葉酸は血液を作るときにかかわる大事なビタミンなので、必要な量の葉酸を摂取し、良質な母乳が作られるように心がけましょう。なお、葉酸は、産後のママの身体の回復を促したり、ホルモンバランスを整えるたりすることで、「産後うつ」の予防につながる効果も期待できます。
産後の葉酸の必要量
授乳中のママが1日に必要な葉酸は、成人女性240µgのところ、さらに100µg多く摂取することが推奨されています。妊娠中と同様、普段の食事から、葉酸を多く含む葉もの野菜や果物をより多く摂取したいですね。ママと赤ちゃんのために、バランスの良い食生活を心がけましょう。
葉酸は食べ物とサプリから
食べ物から摂取する
葉酸は葉もの野菜や果物に多く含まれています。しかし、野菜などに含まれる葉酸は「ポリグルタミン酸型葉酸」と呼ばれ、熱や光に弱いという特徴があります。ポリグルタミン酸型葉酸は加熱調理などの工程によって減少し、体内で吸収されるには消化酵素の働きが必要のため、吸収率は50%程度といわれています。
厚生労働省はサプリでの摂取をおすすめ
普段の食事で必要な量の葉酸を毎日摂取するのは、なかなか難しいところです。そのため、食事で摂取する葉酸で足りない分は、葉酸サプリでカバーすると良いでしょう。サプリメントに含まれる葉酸は「モノグルタミン酸型葉酸」のため、体内での吸収率は85%程度と高いことがメリットです。また、サプリメントは手軽なので、毎日無理なく続けられるのではないでしょうか。
葉酸が不足・過剰摂取した場合
葉酸が不足した場合
妊娠中に葉酸が不足したときによく見られるのは、貧血症状です。葉酸は造血に関わるビタミンなので、不足すると立ちくらみなどの貧血症状を招くことになります。

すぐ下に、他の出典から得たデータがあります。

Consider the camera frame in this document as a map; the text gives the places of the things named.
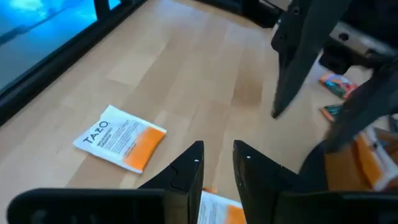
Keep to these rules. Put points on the white orange Tazo tea packet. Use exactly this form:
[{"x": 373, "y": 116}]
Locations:
[
  {"x": 118, "y": 137},
  {"x": 370, "y": 161},
  {"x": 217, "y": 211}
]

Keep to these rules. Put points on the wooden tea organizer box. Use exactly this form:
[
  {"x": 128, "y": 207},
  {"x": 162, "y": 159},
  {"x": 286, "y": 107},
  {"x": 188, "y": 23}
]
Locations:
[{"x": 342, "y": 169}]

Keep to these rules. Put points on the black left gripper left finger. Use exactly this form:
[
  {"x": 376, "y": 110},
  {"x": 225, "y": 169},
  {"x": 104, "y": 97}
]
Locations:
[{"x": 186, "y": 180}]

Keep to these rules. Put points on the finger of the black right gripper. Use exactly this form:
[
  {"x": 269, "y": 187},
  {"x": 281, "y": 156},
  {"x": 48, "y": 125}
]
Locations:
[
  {"x": 367, "y": 105},
  {"x": 298, "y": 46}
]

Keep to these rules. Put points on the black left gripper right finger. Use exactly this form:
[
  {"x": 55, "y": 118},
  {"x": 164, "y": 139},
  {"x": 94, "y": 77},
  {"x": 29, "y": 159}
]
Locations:
[{"x": 255, "y": 180}]

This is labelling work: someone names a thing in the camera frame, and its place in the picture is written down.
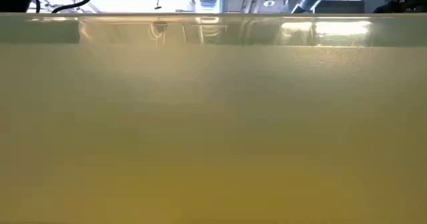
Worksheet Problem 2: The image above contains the grey ribbed ceiling duct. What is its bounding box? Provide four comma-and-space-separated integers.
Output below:
189, 0, 225, 14

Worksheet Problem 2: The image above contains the translucent yellow plastic tray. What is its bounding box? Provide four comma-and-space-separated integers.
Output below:
0, 12, 427, 224

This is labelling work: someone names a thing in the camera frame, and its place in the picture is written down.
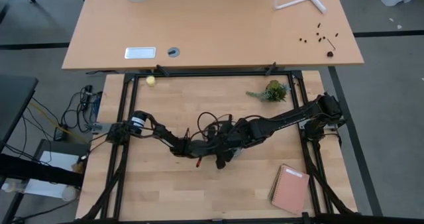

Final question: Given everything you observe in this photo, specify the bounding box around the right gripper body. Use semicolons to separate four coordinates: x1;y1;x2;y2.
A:
220;117;254;150

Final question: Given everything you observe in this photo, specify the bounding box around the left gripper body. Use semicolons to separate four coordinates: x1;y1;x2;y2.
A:
190;138;220;159

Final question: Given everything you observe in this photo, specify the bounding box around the potted succulent plant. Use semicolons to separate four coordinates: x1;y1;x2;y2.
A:
245;80;290;103

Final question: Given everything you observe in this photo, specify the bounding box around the pink spiral notebook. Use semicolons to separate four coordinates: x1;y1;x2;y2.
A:
268;163;311;215

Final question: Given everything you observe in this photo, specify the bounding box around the light wooden desk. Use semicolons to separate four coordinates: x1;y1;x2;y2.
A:
62;0;365;72

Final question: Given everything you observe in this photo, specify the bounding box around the white sheet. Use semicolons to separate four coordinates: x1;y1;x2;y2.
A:
25;150;80;198

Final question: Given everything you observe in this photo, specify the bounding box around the black beam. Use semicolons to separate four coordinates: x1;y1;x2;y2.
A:
0;152;83;187

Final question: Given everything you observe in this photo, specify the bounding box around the black side desk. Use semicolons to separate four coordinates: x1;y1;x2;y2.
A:
0;74;39;152

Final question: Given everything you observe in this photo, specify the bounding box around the black floor cable bundle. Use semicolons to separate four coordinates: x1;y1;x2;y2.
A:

また、葉酸はタンパク質合成に関わる働きがあるため、皮膚の再生が著しい場所である粘膜や口でのトラブルとして、口内炎などの症状が出ます。なお、妊娠初期に葉酸が不足すると赤ちゃんの神経管閉鎖障害の発症リスクが高まるので、特に気を付けたいですね。
葉酸を過剰摂取した場合
葉酸を取りすぎると、食欲不振や吐き気などの副作用が出ることがあります。また、発熱やじんましんなどの葉酸過敏症を引き起こすことも考えられます。体調に異変を感じ、葉酸の過剰摂取の心あたりがある方は、必ず医師に相談してくださいね。

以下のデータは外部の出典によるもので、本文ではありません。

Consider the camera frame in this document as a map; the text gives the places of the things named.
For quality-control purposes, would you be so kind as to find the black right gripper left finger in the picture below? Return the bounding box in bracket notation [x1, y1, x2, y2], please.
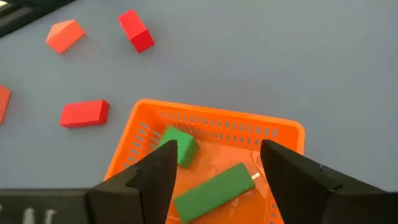
[86, 139, 178, 224]

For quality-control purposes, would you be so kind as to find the orange plastic basket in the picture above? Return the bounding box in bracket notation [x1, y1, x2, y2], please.
[103, 98, 306, 224]

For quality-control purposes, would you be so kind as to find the green rectangular wooden block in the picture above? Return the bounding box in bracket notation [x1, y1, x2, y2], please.
[174, 162, 256, 224]

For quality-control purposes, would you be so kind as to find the green wooden cube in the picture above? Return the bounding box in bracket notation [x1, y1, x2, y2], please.
[158, 126, 200, 169]

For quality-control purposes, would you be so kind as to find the salmon triangular wooden block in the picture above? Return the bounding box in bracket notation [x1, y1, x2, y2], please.
[45, 19, 86, 55]

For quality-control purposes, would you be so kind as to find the red rectangular wooden block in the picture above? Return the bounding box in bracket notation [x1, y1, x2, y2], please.
[59, 99, 110, 129]
[118, 8, 155, 54]

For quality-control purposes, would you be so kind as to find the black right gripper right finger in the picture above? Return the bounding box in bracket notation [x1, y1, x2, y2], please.
[259, 139, 389, 224]

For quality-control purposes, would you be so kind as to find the salmon rectangular wooden block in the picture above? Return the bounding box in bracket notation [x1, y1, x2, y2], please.
[0, 85, 12, 124]

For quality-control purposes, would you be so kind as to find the black metal table frame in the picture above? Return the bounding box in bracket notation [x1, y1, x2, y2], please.
[0, 0, 75, 39]

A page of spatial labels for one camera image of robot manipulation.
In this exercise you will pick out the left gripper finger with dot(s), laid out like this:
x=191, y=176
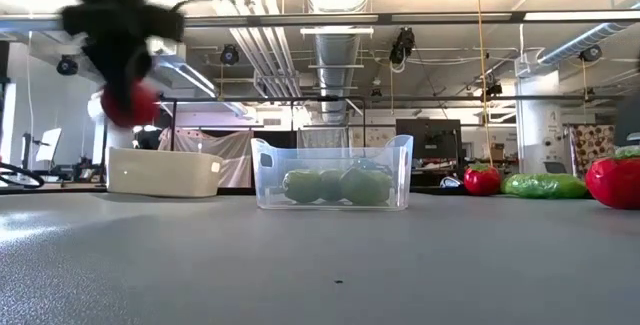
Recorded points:
x=122, y=80

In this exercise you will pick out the white plastic basket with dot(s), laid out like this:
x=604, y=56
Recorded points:
x=160, y=172

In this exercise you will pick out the green toy lime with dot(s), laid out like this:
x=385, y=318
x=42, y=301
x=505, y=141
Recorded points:
x=366, y=186
x=302, y=186
x=331, y=185

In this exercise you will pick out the green toy cucumber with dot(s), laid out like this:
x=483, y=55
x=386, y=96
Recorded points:
x=545, y=186

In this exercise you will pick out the black ceiling spotlight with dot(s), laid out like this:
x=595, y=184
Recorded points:
x=66, y=65
x=591, y=53
x=229, y=55

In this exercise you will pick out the beige draped cloth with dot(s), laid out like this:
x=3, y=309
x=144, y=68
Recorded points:
x=220, y=152

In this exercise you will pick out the clear plastic basket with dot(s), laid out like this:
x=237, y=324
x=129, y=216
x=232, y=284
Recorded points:
x=330, y=155

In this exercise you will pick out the grey table mat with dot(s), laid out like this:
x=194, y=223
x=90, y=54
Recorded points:
x=320, y=265

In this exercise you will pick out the black hanging ceiling device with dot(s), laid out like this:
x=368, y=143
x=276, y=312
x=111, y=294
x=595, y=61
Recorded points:
x=402, y=45

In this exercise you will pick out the black computer monitor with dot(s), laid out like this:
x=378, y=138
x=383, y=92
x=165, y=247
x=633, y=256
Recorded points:
x=429, y=137

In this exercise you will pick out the white building column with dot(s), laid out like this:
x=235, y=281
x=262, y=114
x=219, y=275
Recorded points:
x=540, y=125

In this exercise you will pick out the brown dotted curtain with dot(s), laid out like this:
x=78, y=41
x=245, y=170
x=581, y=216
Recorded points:
x=592, y=145

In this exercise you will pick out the black background rig frame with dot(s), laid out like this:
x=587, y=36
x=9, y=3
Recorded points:
x=260, y=99

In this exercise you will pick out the black metal table frame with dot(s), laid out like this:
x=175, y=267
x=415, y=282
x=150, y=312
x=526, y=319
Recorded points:
x=235, y=191

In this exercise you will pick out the silver ventilation duct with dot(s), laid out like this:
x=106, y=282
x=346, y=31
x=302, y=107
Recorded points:
x=335, y=65

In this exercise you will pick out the silver flexible duct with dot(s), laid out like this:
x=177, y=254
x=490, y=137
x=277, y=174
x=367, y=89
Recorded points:
x=585, y=40

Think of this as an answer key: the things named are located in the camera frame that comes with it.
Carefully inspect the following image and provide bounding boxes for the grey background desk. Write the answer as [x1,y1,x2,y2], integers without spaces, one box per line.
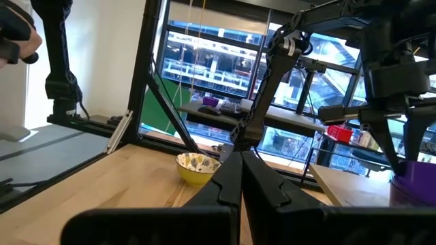
[178,98,326,137]

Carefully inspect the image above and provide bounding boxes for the yellow bowl with pear print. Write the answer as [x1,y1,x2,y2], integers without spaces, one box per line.
[175,152,222,187]

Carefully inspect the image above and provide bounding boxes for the silver metal bracket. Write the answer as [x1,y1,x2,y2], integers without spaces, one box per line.
[104,109,134,154]

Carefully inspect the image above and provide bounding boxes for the black aluminium table frame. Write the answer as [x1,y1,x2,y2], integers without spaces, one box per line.
[0,0,328,215]

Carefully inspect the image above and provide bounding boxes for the purple plastic mini bowl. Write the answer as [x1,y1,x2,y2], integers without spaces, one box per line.
[389,176,436,208]
[393,160,436,201]

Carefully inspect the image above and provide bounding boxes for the red storage bin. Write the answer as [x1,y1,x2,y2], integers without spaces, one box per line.
[326,125,354,143]

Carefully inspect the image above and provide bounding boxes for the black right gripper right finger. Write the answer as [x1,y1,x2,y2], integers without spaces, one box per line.
[242,152,436,245]

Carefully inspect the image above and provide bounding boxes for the green board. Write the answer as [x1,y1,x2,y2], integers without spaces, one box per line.
[140,76,193,135]

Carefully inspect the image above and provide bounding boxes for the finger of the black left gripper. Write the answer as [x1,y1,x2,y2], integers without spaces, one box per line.
[362,118,401,174]
[403,115,436,163]

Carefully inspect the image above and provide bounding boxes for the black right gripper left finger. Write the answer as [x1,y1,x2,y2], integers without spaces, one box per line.
[60,151,243,245]

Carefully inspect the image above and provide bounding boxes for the black computer mouse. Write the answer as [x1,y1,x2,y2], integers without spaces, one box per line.
[197,105,222,116]

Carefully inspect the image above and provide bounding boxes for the wooden shelf riser metal legs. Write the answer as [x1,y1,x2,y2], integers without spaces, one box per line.
[299,146,392,208]

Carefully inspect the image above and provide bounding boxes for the person's hand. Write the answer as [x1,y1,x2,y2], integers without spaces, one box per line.
[0,29,44,69]

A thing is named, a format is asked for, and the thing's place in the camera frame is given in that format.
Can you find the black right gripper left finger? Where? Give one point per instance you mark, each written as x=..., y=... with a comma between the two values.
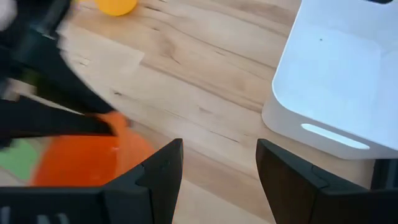
x=149, y=193

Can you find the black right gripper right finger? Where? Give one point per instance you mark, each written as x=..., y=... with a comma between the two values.
x=295, y=193

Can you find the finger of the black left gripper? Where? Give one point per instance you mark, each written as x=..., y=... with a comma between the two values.
x=46, y=121
x=62, y=84

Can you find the orange measuring cup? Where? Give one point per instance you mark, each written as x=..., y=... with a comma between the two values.
x=77, y=161

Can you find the yellow measuring cup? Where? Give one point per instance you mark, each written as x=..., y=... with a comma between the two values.
x=115, y=7

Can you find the white plastic basket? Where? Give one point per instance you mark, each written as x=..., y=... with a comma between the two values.
x=326, y=77

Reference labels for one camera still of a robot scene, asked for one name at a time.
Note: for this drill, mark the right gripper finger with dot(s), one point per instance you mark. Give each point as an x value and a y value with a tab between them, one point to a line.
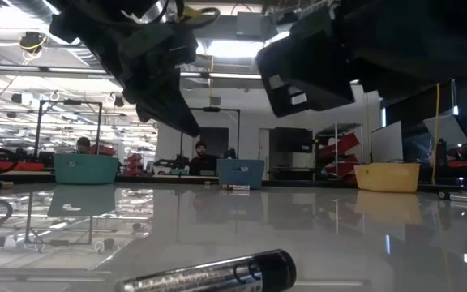
306	73

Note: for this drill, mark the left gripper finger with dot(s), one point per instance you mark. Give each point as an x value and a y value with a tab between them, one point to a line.
168	109

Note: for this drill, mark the teal plastic bin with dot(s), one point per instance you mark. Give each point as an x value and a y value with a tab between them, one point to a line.
85	170

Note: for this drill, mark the yellow plastic bin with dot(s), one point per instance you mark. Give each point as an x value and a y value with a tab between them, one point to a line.
387	178

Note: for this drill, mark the silver black battery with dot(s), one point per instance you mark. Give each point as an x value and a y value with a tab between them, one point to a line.
462	197
444	195
217	276

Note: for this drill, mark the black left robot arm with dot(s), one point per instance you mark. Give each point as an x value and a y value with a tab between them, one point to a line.
95	16

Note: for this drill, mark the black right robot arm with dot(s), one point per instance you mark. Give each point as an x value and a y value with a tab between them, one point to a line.
420	40

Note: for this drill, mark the background black robot arm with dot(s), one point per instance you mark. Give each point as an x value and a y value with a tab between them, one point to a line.
170	164

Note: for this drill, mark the person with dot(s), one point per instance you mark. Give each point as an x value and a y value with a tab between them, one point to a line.
83	144
203	158

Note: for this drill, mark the long ceiling light strip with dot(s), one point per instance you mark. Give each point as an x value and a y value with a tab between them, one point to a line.
233	75

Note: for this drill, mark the black cabinet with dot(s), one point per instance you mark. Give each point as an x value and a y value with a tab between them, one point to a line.
290	146

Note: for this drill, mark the metal rack red bins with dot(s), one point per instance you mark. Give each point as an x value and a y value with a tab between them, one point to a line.
339	150

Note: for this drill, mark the blue plastic bin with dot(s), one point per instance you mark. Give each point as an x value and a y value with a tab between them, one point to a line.
239	174

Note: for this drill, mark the whiteboard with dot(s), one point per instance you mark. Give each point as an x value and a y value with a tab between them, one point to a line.
386	142

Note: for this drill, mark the grey tilted panel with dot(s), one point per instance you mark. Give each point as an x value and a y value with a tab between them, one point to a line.
448	130

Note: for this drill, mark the black bottle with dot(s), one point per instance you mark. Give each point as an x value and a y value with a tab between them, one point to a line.
442	152

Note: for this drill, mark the red low object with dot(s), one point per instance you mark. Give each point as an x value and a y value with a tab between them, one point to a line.
18	165

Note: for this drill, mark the black gantry frame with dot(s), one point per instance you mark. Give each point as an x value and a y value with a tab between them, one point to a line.
213	109
72	101

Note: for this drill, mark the grey wall vent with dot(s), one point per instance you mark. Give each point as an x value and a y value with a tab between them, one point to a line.
215	100

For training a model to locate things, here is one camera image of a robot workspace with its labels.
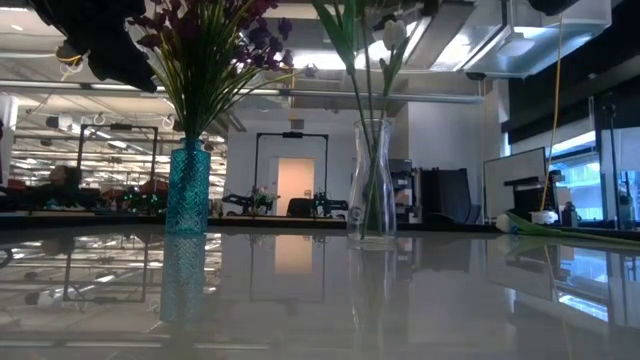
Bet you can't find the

なお、オーストラリアでは妊娠後期にサプリメントを1日1000µg以上摂取した場合に小児喘息リスクが上昇したとの報告もあります。厚生労働省も、「葉酸の摂取は1日あたり1mg(1000µg)を超えるべきではない」と通知しています。
食物から摂る分には、過剰摂取の心配はほとんどありません。しかし、サプリメントの葉酸は吸収率が高いうえに手軽なので、きちんと用量を守って服用する必要があります。
葉酸の飲み忘れ
葉酸サプリメントを1日飲まなかったからといって、翌日に2倍量飲むことはしないでください。葉酸サプリメントは葉酸以外の栄養素を含んでいることが多く、場合によっては過剰摂取につながるおそれもあります。サプリメントは、1日ごとの栄養素の不足分を補うためのものといえます。

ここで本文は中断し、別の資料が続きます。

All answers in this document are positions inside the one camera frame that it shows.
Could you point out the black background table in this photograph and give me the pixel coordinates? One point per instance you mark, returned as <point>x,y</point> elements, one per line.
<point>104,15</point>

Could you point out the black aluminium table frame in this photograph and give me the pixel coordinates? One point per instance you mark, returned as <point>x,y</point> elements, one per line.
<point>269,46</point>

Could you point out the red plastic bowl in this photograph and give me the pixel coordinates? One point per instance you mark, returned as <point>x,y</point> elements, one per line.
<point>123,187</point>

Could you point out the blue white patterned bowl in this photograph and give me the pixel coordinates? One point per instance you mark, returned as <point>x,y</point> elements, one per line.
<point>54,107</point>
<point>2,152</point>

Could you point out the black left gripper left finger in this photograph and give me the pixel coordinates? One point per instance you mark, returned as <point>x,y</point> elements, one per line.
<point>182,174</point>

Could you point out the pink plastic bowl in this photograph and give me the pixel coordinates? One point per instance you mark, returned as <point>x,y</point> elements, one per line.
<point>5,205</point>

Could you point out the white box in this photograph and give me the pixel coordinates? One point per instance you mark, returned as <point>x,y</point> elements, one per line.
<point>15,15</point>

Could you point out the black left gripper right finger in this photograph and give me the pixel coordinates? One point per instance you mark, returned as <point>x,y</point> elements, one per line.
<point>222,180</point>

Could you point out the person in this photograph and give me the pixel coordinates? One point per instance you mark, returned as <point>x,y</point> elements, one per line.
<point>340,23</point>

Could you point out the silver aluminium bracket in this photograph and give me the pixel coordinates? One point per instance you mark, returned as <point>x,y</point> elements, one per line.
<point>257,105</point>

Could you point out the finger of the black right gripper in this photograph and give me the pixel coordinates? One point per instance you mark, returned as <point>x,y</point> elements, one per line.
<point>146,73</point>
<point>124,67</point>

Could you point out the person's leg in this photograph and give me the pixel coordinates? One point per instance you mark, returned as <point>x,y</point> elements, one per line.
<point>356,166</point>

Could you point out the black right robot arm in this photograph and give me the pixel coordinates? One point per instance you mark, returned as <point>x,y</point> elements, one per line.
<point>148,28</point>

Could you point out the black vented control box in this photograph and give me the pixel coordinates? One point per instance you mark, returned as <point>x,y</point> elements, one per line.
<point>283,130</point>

また、サプリメント自体は時々飲み忘れてもあまり影響がないと考えて良いでしょう。大切なのは、継続して服用することです。
おすすめの人気葉酸サプリメント
メルミーの魅力は、産婦人科医と管理栄養士によるダブル監修を受けていることです。葉酸のほか鉄やカルシウムなど、妊娠中に特に重要な17種類の栄養素を配合し、内14種類の栄養素については厚生労働省の定める栄養機能食品の基準値をクリア。「無添加」なのも嬉しいポイントですね。
厚生労働省が定める管理基準を満たしたGMP認定工場で生産されているほか、放射能検査や残留農薬検査もクリアして品質にこだわって作られています。また、配合されているすべての成分について、原産国と最終加工国の両方が公開されています。
妊活をはじめたら葉酸サプリを摂取しよう
赤ちゃんがほしいと思ったら、健やかな妊娠・出産を目指し、食生活や生活習慣を見直したいところです。バランスの良い食事をとること、規則正しい生活リズムを作ることで、ホルモンバランスも良好になることでしょう。
妊娠初期から必要な栄養素である葉酸は、造血作用やタンパク質合成に関わる大事なビタミンです。さらに、精神状態にも良い影響が確認されています。妊娠を希望したときから産後まで、ときにはサプリに頼りながら、葉酸が不足しないよう気を付けてくださいね。